* **What you should do**
Could you retype the records below exactly as they appear, skipping any pictures?
(Material supplied begins)
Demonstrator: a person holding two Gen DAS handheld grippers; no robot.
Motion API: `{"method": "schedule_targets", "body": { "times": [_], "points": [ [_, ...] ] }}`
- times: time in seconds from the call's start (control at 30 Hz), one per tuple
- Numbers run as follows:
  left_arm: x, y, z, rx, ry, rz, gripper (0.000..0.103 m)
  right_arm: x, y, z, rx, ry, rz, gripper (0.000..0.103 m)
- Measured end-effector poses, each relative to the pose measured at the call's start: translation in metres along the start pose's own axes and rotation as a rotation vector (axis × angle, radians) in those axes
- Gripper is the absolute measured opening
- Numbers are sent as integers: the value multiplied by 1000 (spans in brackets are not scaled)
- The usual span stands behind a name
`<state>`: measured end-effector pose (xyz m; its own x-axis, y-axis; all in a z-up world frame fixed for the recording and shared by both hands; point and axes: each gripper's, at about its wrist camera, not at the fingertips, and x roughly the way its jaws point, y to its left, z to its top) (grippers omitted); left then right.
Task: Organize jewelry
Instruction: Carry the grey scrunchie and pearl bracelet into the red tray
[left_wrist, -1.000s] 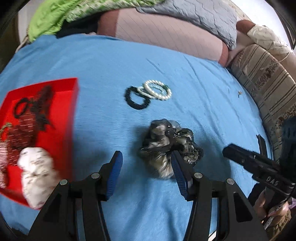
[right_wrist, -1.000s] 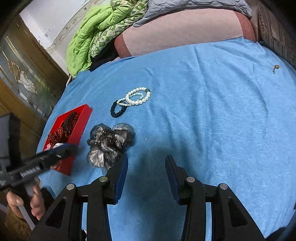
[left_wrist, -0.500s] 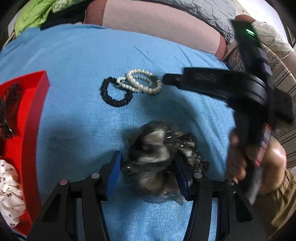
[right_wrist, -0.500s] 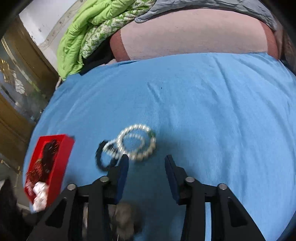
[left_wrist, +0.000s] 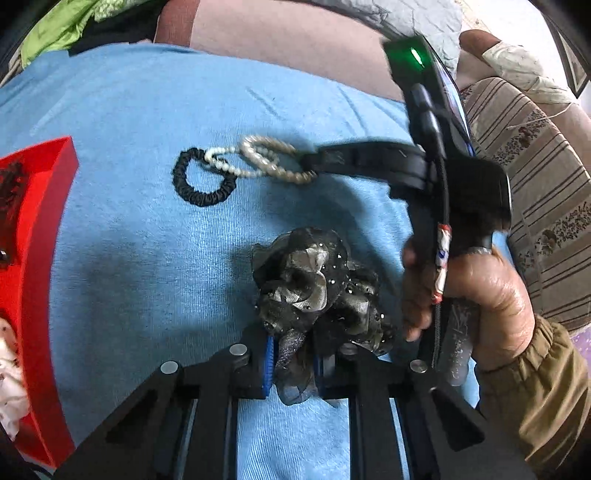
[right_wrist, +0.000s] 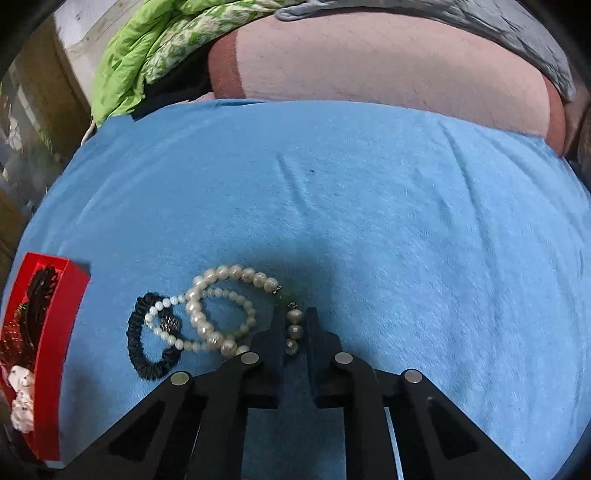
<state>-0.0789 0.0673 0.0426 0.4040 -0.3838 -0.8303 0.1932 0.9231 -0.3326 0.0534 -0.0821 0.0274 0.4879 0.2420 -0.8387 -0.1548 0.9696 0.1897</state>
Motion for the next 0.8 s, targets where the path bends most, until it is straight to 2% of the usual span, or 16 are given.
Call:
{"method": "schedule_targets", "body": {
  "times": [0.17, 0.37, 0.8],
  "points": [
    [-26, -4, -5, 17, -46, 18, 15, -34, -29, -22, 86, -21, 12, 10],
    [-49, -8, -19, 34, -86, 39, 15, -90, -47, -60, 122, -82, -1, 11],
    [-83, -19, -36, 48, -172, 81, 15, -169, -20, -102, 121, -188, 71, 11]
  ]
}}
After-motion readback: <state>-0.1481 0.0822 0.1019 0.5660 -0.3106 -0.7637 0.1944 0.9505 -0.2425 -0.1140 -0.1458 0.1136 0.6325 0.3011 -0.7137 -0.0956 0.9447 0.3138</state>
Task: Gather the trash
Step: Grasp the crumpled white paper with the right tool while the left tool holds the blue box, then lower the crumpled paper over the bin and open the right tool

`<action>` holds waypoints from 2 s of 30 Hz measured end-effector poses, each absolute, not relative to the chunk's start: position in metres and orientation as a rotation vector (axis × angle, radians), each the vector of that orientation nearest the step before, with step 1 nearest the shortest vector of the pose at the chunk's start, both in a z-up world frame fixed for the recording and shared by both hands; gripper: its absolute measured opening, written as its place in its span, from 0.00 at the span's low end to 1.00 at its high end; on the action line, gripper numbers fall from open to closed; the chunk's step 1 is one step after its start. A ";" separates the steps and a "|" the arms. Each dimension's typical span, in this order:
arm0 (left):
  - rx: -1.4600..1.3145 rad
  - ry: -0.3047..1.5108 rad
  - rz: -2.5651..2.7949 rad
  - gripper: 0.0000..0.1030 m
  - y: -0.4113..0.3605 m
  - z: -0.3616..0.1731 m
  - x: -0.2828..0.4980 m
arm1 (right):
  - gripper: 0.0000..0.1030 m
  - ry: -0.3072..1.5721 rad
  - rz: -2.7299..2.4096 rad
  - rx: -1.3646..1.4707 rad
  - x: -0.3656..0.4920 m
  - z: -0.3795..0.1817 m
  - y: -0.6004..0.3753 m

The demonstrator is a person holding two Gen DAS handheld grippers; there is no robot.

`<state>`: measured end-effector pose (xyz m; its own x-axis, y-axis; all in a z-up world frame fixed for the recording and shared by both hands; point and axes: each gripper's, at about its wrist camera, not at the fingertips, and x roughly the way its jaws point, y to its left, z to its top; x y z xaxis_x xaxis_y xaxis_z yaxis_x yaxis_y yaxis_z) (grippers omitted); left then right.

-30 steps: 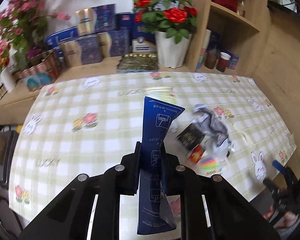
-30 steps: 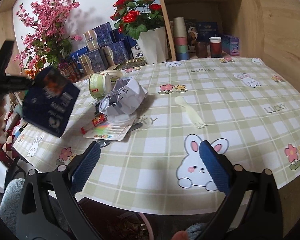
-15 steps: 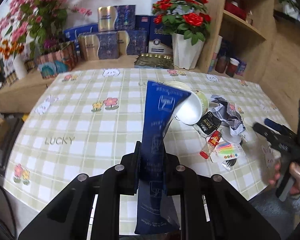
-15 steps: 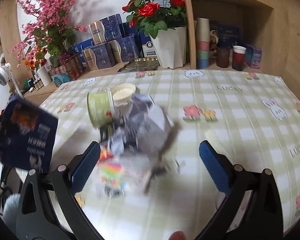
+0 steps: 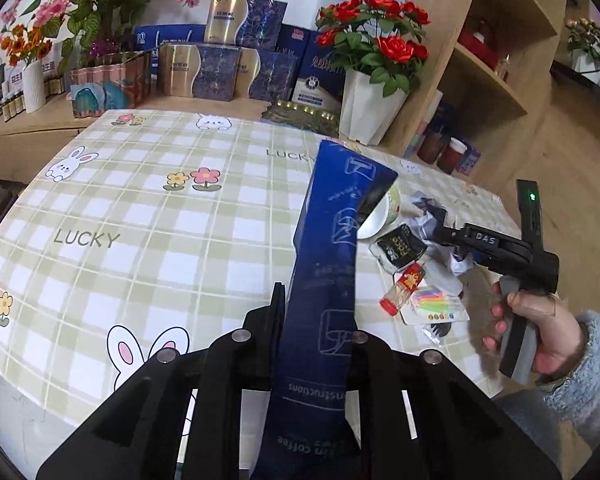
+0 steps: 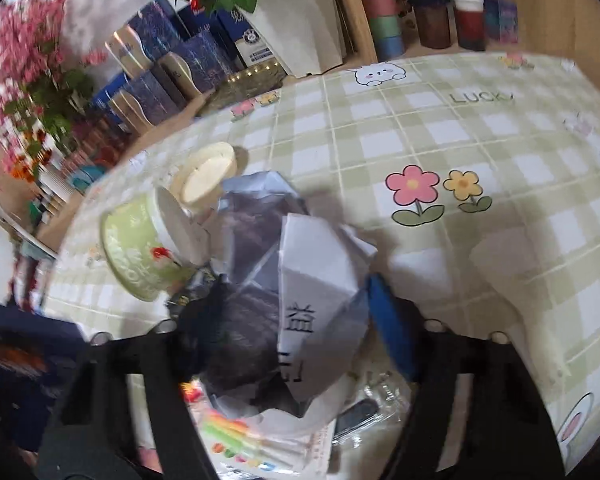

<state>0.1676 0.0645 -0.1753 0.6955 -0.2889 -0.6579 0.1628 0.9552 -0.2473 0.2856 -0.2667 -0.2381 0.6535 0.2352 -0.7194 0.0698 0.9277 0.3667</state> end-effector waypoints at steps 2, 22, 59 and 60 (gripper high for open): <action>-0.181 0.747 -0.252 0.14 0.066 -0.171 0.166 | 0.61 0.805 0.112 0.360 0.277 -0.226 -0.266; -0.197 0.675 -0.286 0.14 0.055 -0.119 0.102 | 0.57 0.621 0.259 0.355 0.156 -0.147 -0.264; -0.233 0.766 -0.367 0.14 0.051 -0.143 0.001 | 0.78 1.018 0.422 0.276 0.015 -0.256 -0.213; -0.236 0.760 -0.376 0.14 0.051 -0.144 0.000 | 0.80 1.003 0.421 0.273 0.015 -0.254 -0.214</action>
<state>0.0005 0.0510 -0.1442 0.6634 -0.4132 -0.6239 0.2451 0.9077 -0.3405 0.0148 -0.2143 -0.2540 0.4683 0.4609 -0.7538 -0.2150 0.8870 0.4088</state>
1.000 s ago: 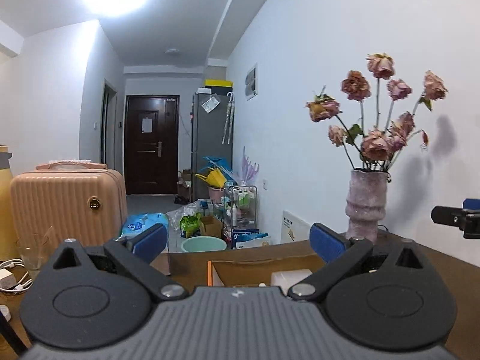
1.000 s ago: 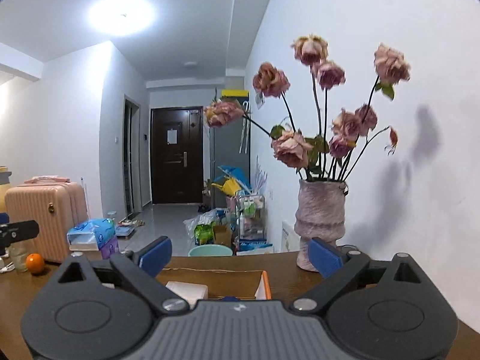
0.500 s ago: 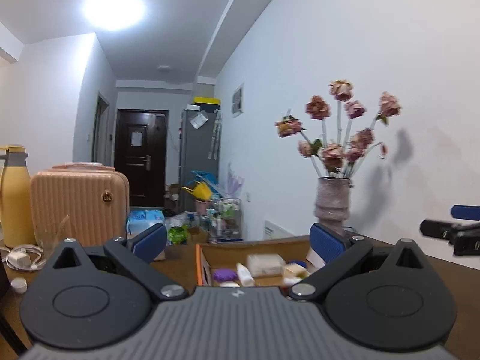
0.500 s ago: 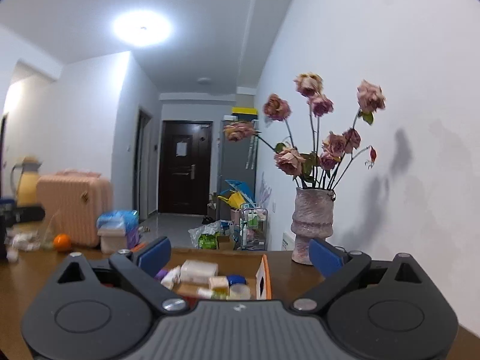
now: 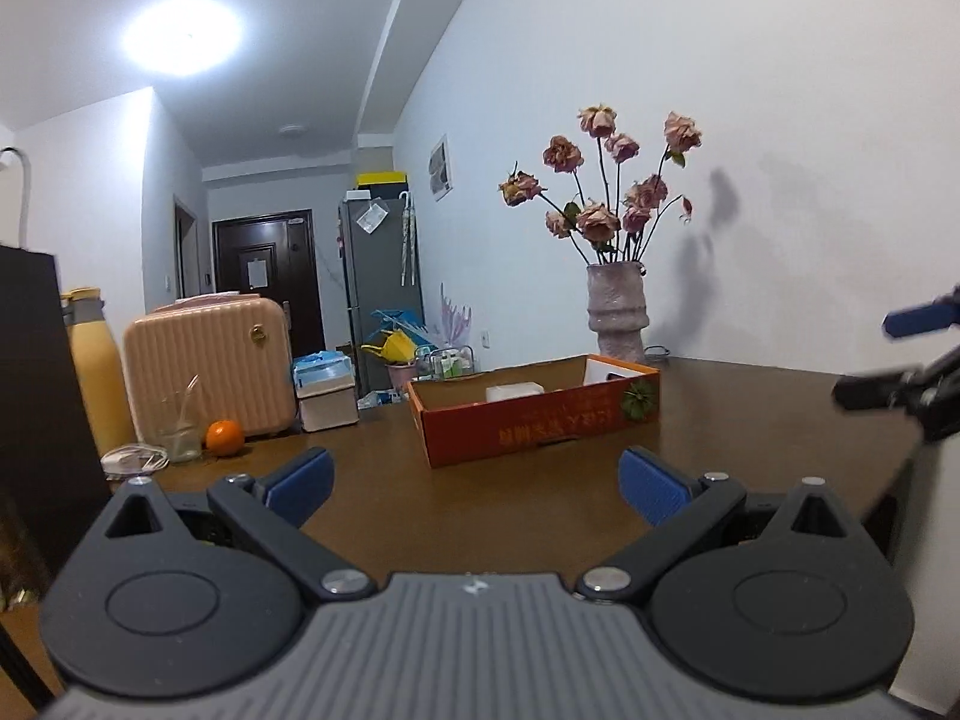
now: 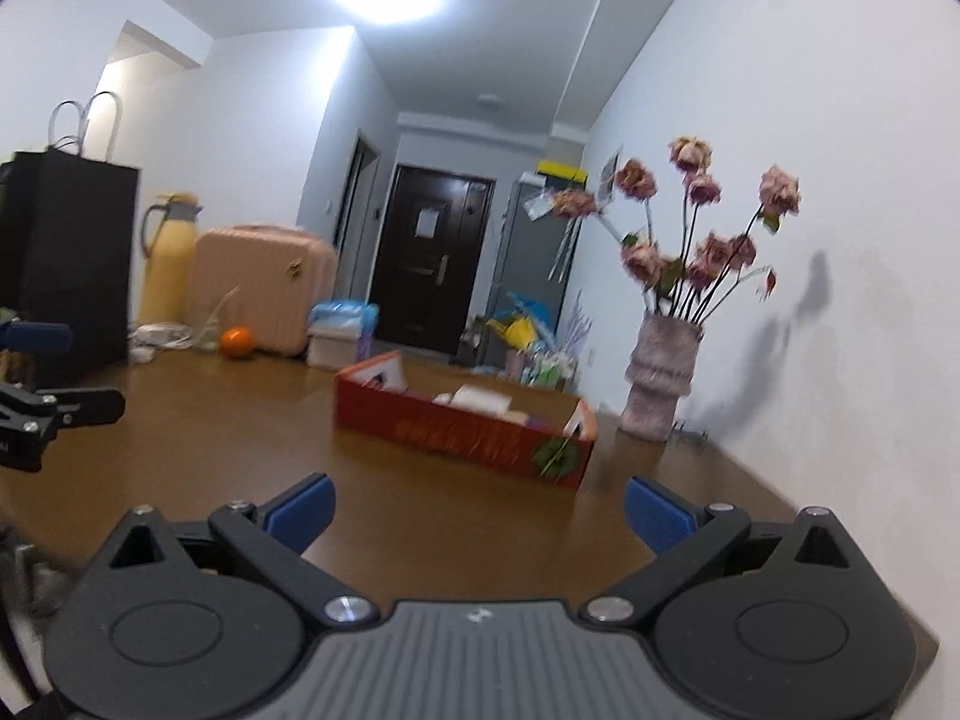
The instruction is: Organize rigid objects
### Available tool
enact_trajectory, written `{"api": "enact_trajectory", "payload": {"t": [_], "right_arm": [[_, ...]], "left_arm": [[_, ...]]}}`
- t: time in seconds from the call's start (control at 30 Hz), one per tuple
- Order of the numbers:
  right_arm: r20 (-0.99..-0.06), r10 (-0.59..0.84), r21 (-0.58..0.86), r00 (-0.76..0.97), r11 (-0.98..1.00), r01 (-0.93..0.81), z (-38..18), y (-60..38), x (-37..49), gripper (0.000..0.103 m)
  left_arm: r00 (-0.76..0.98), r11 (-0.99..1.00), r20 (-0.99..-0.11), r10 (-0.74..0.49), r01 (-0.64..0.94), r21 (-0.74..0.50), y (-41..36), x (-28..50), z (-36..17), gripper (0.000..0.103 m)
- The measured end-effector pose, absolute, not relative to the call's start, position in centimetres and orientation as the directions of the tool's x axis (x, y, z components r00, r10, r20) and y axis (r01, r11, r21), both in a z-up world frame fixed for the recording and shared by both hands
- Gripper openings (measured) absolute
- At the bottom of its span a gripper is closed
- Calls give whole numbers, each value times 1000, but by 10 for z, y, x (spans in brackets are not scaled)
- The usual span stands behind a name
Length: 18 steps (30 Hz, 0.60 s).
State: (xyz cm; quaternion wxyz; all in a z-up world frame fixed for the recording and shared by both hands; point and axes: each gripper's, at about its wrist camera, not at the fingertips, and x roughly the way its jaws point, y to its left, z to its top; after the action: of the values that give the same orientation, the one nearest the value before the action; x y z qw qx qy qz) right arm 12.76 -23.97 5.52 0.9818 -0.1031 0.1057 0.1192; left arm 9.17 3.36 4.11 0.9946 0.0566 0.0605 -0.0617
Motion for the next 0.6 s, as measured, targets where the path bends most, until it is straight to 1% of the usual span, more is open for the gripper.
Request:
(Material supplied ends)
* **Result of this exercise**
Demonstrator: a person holding two Gen DAS handheld grippers; no robot.
Motion API: `{"method": "schedule_targets", "body": { "times": [_], "points": [ [_, ...] ] }}`
- times: time in seconds from the call's start (control at 30 Hz), one per tuple
- Numbers run as follows:
  left_arm: x, y, z, rx, ry, rz, gripper (0.000..0.103 m)
  right_arm: x, y, z, rx, ry, rz, gripper (0.000..0.103 m)
- Measured end-effector poses, each relative to the pose measured at the call's start: translation in metres along the start pose's own axes and rotation as a rotation vector (axis × angle, radians) in those axes
- Gripper is the absolute measured opening
- Numbers are sent as integers: the value multiplied by 1000 (spans in brackets are not scaled)
- The usual span stands behind a name
`<state>`: measured end-effector pose (xyz m; its own x-axis, y-axis; all in a z-up world frame fixed for the recording and shared by both hands; point and axes: each gripper's, at about its wrist camera, not at the fingertips, and x roughly the way its jaws point, y to its left, z to its top) (grippers omitted); left then right.
Task: Organize jewelry
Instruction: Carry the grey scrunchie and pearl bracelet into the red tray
[left_wrist, -1.000s] 
[right_wrist, -1.000s] 
[left_wrist, -0.500s] 
[right_wrist, -0.500s] 
[left_wrist, +0.000s] 
[right_wrist, +0.000s] 
<state>-0.0789 0.0673 0.0426 0.4040 -0.3838 -0.8303 0.1932 0.9231 -0.3326 0.0534 -0.0821 0.0274 0.4879 0.2420 -0.8387 -0.1548 0.9696 0.1897</state>
Motion for the next 0.8 s, targets where the path bends most, until it is straight to 2% of the usual span, or 16 are given.
Call:
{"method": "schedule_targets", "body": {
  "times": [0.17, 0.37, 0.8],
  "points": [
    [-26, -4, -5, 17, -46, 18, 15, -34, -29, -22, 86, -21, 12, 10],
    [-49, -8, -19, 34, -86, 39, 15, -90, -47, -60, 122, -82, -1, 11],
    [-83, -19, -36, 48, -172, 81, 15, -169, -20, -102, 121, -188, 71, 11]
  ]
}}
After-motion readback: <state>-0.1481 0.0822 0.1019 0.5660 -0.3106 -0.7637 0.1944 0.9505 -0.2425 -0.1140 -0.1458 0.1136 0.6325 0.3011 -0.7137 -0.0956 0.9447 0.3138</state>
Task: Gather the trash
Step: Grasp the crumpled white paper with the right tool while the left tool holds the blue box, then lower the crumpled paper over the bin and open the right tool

`<action>` holds waypoints from 2 s of 30 Hz measured end-effector poses, each absolute, not relative to the chunk's start: position in metres and orientation as a rotation vector (axis × angle, radians), each the vector of that orientation nearest the step before, with step 1 nearest the shortest vector of the pose at the chunk's start, both in a z-up world frame fixed for the recording and shared by both hands; gripper: its absolute measured opening, written as its place in its span, from 0.00 at the span's low end to 1.00 at its high end; on the action line, gripper numbers fall from open to closed; the chunk's step 1 is one step after its start. A ";" separates the steps and a "|" the arms. Each dimension's typical span, in this order:
arm0 (left):
  - rx: -1.4600..1.3145 rad
  - ry: -0.3047..1.5108 rad
  - rz: -2.5651..2.7949 rad
  - gripper: 0.0000..0.1030 m
  - y: -0.4113..0.3605 m
  - z: -0.3616..0.1731 m
  - x: -0.2828..0.4980 m
arm1 (right):
  - gripper: 0.0000..0.1030 m
  - ry: -0.3072..1.5721 rad
  - rz: -2.7299..2.4096 rad
  - rx: -1.3646..1.4707 rad
  - x: -0.3656..0.4920 m
  - z: -0.3795..0.1817 m
  - y: -0.6004..0.3753 m

The demonstrator is a person holding two Gen DAS handheld grippers; there is no robot.

`<state>`: measured end-effector pose (xyz m; its own x-axis, y-axis; all in a z-up world frame fixed for the recording and shared by both hands; point and axes: each gripper's, at about its wrist camera, not at the fingertips, and x roughly the way its jaws point, y to its left, z to its top; x y z xaxis_x xaxis_y xaxis_z yaxis_x yaxis_y yaxis_z) (grippers omitted); left then right.

-30 steps: 
-30 steps: 
-15 steps: 
-15 steps: 
+0 steps: 
+0 steps: 

<state>0.1676 0.0645 -0.1753 0.6955 -0.2889 -0.6579 0.1628 0.9552 -0.2473 0.2856 -0.2667 -0.2381 0.6535 0.2352 -0.7194 0.0698 0.9277 0.3667</state> end-effector waypoints at steps 2, 22, 59 and 60 (gripper high for open): <action>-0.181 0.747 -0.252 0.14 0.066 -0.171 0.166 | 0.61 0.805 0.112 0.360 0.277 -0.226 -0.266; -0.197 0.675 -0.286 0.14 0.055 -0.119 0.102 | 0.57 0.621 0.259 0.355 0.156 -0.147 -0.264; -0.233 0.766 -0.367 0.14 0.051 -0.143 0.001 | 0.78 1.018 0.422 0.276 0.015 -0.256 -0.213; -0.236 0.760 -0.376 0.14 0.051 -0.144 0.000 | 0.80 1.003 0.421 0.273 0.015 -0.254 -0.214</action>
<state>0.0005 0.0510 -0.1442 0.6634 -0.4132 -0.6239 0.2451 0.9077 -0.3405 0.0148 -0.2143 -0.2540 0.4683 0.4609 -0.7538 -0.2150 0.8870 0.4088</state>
1.000 s ago: 
1.000 s ago: 
0.500 s ago: 
0.500 s ago: 
now: 
now: 
The instruction is: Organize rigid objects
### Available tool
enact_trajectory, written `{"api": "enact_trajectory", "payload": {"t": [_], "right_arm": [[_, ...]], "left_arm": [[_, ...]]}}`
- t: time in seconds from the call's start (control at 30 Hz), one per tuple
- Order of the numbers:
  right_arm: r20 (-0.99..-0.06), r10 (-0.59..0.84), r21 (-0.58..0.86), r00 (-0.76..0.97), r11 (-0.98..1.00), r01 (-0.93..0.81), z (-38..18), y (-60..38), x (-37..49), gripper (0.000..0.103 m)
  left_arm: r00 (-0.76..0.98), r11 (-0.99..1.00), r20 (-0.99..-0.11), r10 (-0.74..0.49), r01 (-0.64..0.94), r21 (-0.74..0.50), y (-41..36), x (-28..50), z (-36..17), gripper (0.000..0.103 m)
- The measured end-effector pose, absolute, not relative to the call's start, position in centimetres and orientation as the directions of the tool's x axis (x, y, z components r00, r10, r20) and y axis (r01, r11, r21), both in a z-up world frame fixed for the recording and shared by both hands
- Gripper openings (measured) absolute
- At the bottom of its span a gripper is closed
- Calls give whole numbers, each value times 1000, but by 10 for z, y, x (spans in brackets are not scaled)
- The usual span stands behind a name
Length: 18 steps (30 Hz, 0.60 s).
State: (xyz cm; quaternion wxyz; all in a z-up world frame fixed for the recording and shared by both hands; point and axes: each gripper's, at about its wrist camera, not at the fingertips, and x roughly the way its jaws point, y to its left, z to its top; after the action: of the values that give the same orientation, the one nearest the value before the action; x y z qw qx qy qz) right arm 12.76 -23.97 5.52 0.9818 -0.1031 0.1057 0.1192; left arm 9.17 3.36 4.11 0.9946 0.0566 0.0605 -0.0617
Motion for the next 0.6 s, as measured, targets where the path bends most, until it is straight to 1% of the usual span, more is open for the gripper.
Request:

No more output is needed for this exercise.